Excerpted from: Abarim Publications' Biblical Dictionary
μυω  μυστηριον

The verb μυω (muo) and its future form μυσω (muso) mean to shut (of eyes or the mouth), or rather: to cover, to hide or to be just under the surface.

From this verb derives the noun μυς (mus), which means both muscle (hidden just under the skin) and mouse (hidden just under the floor). Noun μυσος (musos) means uncleanness or defilement, and adjective μυσαρος (musaros), means foul, dirty, and thus loathsome and abominable.

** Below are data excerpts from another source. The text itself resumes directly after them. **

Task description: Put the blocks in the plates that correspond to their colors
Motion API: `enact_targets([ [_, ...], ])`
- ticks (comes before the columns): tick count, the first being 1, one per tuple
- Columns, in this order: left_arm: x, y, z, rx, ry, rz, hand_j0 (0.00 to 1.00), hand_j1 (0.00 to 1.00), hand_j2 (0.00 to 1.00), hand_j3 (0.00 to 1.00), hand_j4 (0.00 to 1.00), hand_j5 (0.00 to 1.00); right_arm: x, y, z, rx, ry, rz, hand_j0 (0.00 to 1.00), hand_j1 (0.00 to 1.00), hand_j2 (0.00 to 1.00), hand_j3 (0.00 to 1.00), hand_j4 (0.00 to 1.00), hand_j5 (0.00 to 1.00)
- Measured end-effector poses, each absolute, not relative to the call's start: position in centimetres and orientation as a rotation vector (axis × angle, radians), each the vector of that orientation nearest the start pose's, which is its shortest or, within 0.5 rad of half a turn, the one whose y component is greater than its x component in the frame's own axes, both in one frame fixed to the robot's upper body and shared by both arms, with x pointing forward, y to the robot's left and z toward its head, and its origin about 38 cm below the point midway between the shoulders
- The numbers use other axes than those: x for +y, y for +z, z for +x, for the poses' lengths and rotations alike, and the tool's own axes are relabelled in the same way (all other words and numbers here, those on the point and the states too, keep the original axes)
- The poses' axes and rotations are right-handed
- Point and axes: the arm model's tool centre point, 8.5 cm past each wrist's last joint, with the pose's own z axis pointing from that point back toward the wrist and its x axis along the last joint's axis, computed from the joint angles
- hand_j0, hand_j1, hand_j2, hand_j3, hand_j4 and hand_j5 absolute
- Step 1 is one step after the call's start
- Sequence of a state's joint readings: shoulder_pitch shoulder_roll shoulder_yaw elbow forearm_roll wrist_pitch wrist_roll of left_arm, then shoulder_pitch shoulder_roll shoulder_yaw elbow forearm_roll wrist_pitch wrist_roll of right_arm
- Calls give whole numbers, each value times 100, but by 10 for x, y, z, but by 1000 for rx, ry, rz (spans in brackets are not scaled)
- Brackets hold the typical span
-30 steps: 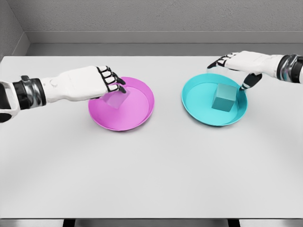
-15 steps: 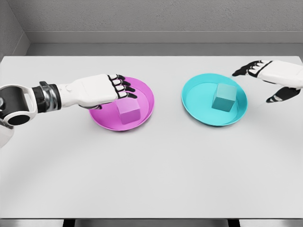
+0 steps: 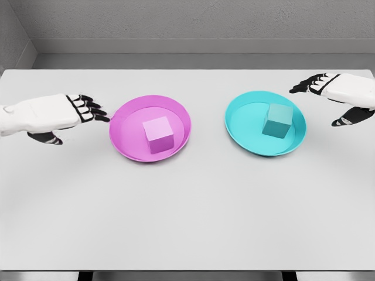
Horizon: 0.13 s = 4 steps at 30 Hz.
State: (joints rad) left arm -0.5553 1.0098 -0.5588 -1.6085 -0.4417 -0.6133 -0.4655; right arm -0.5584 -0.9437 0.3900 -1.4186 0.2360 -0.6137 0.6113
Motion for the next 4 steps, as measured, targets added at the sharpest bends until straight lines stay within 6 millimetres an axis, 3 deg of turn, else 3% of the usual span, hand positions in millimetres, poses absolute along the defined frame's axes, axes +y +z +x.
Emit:
enact_targets([
  [4,346,243,395,1839,3067,-751,100,100,100,100,100,100,-384,262,424,-1397,1917,-474,100,100,100,100,100,100],
])
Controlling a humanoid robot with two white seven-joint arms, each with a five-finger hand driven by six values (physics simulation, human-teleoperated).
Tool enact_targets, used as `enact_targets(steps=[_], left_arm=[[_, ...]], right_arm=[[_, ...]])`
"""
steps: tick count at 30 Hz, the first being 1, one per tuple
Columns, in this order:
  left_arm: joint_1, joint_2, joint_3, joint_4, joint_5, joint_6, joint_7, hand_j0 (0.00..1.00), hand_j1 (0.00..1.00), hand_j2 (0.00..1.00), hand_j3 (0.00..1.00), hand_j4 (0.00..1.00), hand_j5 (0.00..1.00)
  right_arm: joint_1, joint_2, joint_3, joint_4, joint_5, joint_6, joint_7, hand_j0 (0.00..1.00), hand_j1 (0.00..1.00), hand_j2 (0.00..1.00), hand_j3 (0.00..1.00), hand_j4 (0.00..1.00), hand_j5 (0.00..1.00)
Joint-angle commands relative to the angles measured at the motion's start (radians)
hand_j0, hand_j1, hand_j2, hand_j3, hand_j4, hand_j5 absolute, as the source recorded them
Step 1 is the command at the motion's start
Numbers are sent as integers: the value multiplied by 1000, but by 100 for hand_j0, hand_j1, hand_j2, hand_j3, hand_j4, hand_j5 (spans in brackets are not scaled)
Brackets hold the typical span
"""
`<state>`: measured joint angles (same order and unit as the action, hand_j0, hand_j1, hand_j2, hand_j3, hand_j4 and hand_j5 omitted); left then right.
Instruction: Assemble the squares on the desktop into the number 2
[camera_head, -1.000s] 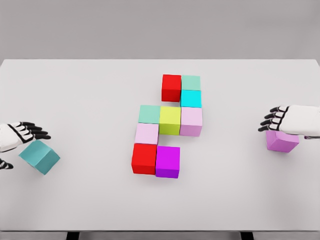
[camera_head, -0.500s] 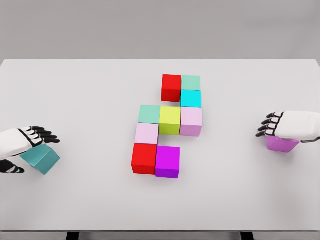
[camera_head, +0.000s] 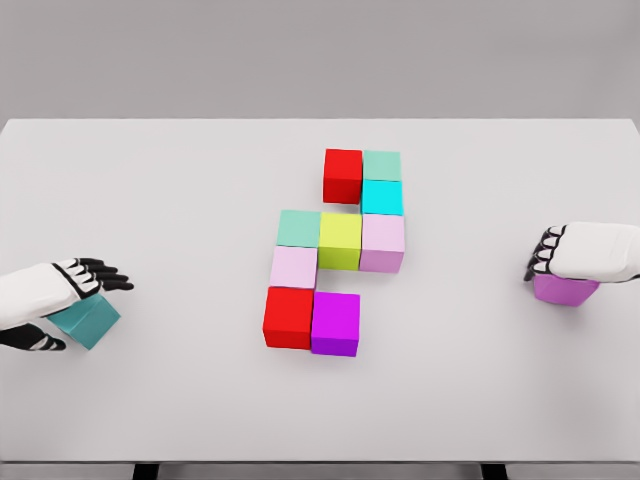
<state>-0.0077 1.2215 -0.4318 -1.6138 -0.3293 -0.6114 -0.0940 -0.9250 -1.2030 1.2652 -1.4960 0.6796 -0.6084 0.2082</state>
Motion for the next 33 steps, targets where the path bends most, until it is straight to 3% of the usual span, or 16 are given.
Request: enact_targets(steps=[1,3,7,10,12,20,24,33], left_arm=[[2,-4,1,2,3,1,-1,100,100,100,100,100,100],[2,-4,1,2,1,1,-1,100,100,100,100,100,100],[2,-4,-1,2,-4,1,-1,99,99,99,99,99,99],[0,-4,-1,3,-22,1,-1,88,88,88,88,88,88],[0,-4,-1,8,-23,1,-1,86,86,86,86,86,86],[-2,-3,-1,28,-33,1,-35,65,65,65,65,65,65],[-6,-2,1,38,-33,1,-35,62,62,62,62,62,62],[-41,-4,4,46,-31,1,-33,63,63,63,63,63,63]], right_arm=[[0,-1,3,0,17,-2,7,75,75,75,75,75,75],[0,-1,2,0,17,-2,7,70,70,70,70,70,70],[0,-3,-6,-1,12,-2,7,69,69,69,69,69,69],[-2,-6,-12,-3,11,-2,7,68,68,68,68,68,68],[-3,-10,-13,-21,9,-2,7,67,67,67,67,67,67],[-3,-55,-36,-158,1,-2,8,67,67,67,67,67,67],[-3,-96,-41,-262,-3,-2,8,65,65,65,65,65,65],[-3,-60,-41,-271,-81,-2,5,65,65,65,65,65,65]])
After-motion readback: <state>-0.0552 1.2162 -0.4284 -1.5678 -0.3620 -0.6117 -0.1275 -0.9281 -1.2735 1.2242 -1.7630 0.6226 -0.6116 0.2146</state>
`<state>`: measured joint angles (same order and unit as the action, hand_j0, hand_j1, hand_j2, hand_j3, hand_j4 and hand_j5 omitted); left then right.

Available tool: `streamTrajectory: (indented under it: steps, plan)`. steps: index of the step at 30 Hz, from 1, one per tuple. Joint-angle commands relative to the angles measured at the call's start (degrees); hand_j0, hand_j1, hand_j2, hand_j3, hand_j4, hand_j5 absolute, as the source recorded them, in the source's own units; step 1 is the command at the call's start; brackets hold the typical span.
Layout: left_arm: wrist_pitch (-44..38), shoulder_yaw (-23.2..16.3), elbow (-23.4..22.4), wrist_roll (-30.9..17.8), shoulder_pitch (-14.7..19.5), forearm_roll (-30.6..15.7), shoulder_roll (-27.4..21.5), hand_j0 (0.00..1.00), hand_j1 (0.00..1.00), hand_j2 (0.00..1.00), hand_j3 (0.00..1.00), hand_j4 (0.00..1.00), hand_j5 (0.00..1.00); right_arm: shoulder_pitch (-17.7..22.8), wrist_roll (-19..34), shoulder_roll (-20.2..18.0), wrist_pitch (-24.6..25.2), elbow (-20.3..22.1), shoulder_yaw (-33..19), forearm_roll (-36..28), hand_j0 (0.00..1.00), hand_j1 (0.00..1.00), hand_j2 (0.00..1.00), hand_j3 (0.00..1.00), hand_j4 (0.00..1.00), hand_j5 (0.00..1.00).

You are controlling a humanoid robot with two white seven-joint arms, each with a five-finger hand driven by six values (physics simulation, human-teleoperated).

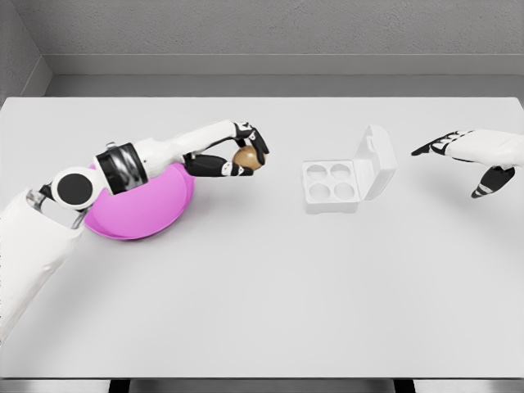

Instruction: Pack egg into the box and close the box lid

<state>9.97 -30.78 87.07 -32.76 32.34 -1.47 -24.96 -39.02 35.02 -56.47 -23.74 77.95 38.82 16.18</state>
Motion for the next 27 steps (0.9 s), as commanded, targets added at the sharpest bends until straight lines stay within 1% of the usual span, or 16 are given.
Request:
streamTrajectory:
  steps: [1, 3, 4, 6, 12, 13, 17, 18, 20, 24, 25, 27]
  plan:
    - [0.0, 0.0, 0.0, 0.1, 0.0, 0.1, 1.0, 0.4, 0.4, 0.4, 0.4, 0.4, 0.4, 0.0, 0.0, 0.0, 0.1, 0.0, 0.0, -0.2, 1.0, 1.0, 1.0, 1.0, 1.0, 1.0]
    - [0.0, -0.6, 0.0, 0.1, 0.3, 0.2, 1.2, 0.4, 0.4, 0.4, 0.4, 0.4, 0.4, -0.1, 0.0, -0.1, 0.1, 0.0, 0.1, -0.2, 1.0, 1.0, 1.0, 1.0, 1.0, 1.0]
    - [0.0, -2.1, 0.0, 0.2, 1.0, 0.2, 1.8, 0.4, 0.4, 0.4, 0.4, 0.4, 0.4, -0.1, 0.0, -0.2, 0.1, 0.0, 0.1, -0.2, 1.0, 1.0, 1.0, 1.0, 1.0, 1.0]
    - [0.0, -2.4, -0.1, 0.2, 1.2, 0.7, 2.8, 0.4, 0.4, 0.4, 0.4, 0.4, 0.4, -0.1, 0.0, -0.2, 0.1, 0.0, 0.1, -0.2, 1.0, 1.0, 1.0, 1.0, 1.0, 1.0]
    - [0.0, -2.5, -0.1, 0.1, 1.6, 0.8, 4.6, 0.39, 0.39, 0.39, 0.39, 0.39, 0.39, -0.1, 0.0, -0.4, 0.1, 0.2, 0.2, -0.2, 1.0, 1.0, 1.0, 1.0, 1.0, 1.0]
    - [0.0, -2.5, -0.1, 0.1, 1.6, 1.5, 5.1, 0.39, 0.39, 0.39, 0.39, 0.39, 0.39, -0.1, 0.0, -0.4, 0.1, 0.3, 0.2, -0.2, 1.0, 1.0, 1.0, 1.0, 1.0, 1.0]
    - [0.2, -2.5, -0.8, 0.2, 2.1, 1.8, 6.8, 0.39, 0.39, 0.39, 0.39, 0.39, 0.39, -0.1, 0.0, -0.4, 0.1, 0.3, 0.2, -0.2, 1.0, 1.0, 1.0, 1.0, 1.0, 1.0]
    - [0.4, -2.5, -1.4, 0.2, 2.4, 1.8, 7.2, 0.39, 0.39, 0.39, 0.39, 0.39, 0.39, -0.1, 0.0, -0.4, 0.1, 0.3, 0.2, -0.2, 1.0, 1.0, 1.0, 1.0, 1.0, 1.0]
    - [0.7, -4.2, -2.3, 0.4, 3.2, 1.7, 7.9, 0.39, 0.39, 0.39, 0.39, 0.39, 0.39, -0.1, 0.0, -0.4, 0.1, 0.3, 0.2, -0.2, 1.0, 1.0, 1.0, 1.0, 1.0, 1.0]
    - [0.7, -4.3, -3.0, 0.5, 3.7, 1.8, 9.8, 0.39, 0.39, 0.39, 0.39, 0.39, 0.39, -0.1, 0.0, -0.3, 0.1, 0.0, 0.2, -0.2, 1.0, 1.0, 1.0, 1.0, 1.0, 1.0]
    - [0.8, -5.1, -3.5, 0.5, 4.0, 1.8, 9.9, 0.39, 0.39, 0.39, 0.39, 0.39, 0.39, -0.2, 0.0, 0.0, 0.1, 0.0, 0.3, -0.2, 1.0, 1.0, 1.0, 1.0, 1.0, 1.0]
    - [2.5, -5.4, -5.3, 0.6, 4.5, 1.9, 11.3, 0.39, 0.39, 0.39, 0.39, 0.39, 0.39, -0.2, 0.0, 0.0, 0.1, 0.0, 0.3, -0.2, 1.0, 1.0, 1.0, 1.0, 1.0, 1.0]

But this root may not be entirely foul, as it also spawns words like μουσα (mousa), muse, music and museum, and μυστηριον (musterion), mystery; all items that deal with some sort of activity that is hidden from plain sight but accessible by those of special vision.

🔼Mysia meaning

What the Mysians were guilty of to deserve such vile assessment isn't clear, and the name may even have originated merely as a description of the region's diminished accessibility due to several mountains.

The name Mysia probably primarily meant Hidden or Covered, and may even have denoted a school of inquiry. But since the identical word musos came to denote something that people rather wanted to see hidden and covered, the name Mysia became synonymous with Dirt or Defilement.